Broken Trust premieres at Play the Game 2019
At Play the Game 2019, a crowd of former athletes, current activists and others got the privilege of viewing the premiere of Jill Yesko’s new movie Broken Trust. The film shed light on the sexual abuse of athletes in the U.S. by their trusted coaches and trainers.
By Chase Jordan Howell & Jack Carlough, journalism students from University of Colorado Boulder
“It was a privilege to see it,” said Justin Miller, an audience member and Manager of Paralympic Sports Operations for the United States Olympic Committee (USOPC). “I really enjoyed how the film had a sequence of building and demonstrating how each of the athletes had a different experience in terms of what abuse they had gone through and how there was a connection between the emotional rhetoric and how those individuals had become activists for change.”
Following the premiere, Yesko discussed her motivation for making the film. Broken Trust featured former gymnast Jessica Armstrong and former team USA speed skater, Eva Rodansky among others. Both were in attendance and shared their experiences on the panel.
“I also very much wanted to include athletes who were older, who had time to really process what had happened,” Yesko said. “I was very fortunate that Jessica and Eva were two of the initial athletes that came on board and their stories are both very strong and very compelling.”

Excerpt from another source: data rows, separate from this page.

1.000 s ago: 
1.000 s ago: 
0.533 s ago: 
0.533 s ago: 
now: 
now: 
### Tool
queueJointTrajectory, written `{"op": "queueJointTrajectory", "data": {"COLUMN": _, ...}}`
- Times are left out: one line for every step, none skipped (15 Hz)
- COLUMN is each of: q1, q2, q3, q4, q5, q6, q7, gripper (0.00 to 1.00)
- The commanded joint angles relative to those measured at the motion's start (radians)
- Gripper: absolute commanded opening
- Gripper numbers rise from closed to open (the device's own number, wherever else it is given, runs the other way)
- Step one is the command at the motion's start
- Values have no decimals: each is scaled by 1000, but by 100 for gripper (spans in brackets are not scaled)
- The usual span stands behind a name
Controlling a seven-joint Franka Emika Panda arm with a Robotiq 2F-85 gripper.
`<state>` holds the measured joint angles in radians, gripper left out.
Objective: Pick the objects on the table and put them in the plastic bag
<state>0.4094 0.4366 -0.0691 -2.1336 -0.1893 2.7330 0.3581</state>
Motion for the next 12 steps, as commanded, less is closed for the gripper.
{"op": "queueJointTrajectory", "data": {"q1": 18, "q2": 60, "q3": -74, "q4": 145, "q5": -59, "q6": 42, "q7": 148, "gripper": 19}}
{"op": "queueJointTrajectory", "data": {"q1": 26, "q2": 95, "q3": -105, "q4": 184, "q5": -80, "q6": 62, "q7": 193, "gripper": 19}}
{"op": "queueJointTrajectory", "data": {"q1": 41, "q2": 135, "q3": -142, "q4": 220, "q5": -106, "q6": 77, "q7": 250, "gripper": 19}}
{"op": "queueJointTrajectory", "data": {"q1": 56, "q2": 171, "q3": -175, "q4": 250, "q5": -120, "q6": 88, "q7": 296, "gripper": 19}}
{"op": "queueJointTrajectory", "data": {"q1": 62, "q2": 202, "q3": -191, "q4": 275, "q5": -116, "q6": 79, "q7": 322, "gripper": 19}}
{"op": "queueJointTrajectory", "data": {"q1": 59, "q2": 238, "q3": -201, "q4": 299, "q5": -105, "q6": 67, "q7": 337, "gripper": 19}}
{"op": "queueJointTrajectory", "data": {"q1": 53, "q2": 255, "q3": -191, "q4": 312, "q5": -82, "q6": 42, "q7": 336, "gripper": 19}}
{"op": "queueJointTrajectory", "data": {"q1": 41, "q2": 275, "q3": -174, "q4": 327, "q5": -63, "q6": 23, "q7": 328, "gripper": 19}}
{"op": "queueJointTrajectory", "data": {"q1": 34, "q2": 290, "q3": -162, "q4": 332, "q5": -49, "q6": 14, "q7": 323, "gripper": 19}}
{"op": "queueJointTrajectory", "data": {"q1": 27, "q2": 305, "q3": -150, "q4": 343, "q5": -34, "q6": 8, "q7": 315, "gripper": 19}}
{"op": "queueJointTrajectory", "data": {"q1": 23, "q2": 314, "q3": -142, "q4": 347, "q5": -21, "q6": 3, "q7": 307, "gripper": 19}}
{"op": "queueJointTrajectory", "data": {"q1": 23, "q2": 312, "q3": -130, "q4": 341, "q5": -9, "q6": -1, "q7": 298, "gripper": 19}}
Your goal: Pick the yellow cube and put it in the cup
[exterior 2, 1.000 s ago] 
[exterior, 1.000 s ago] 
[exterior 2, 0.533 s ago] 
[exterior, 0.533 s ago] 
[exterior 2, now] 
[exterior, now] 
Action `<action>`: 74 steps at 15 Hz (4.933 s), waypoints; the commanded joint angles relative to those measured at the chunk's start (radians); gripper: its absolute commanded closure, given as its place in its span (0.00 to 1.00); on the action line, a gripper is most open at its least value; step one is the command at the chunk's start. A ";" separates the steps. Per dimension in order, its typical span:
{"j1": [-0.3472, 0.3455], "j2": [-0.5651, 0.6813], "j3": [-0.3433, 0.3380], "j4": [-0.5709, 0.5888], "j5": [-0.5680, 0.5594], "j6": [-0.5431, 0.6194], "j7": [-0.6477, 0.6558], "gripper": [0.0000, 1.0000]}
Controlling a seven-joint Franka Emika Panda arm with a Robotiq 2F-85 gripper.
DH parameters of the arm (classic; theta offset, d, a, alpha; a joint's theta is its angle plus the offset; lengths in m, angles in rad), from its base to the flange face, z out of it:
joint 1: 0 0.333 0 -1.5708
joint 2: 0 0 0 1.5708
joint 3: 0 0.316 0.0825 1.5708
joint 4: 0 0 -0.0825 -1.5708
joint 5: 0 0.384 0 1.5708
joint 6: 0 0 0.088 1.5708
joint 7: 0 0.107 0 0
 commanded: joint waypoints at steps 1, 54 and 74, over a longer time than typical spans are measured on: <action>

Rodansky suffered abuse in the form of being “blackballed” by USA Speed Skating. Her complaints of a former abusive coach were ignored and led to a six-year hiatus from speed skating. Armstrong was sexually abused by a coach as a young gymnast. She was never given the platform or opportunity to reveal her story until recently, a theme among many sexual abuse victims.
The session included a question and answer session with the panel. The leader of the panel was Nancy Hogshead-Makar, who also appeared in the film, and is CEO of Champion Women, a leading activist group for women in sport. She discussed key themes such as authoritative vs. authoritarian, how sexual abuse is one symptom of a sick system, and how people often assume that prevention to abuse is common sense.
The question and answer portion led to an interesting debate on who to educate. Is it the players? The coaches? Or the higher-ups?
“I think it’s important that it’s looked at it in both lenses,” Miller said when asked which approach he prefers. “But I do think it’s important to go from a top-down approach because those individuals that are in power have influence. If leadership, either management or olympic organizations, is involved and engaged in the conversation and they understand what is happening at the lower levels if they understand those challenges then they have the power to make those decisions to reallocate funding and human resources and start making decisions to make those resources more accessible. So I do think it’s important to start there.”
Most people in the audience left with a new perspective on how to fix this ever-so important issue in the world of sport today.
“I don’t know if I would say it’s become more of an important issue for myself because I had been thinking about it quite often and how we can champion and safeguard athletes within the space that we work in,” Miller said. “I do think that something I will walk away with from this experience and from this panel is that I have a new appreciation for how broad this issue expands around the globe.”
Nikki Dryden was a competitive swimmer for team Canada in the 1992 and 1996 Olympics. She swam under Mitch Ivey, a sexually abusive coach who was banned from USA swimming in 2013. For Dryden, the problem stems from governance. Fortunately, she believes more athletes are educating themselves on these issues and growing their voice.
“I think this year is quite remarkable in the number of athletes that are here and that are educated on the issues,” said Dryden, who has been attending Play the Game for 15 years. “...It’s one thing to have athletes in the room, it’s another to have athletes who understand what are some really complicated issues around sports governance (and) is actually keeping them down.”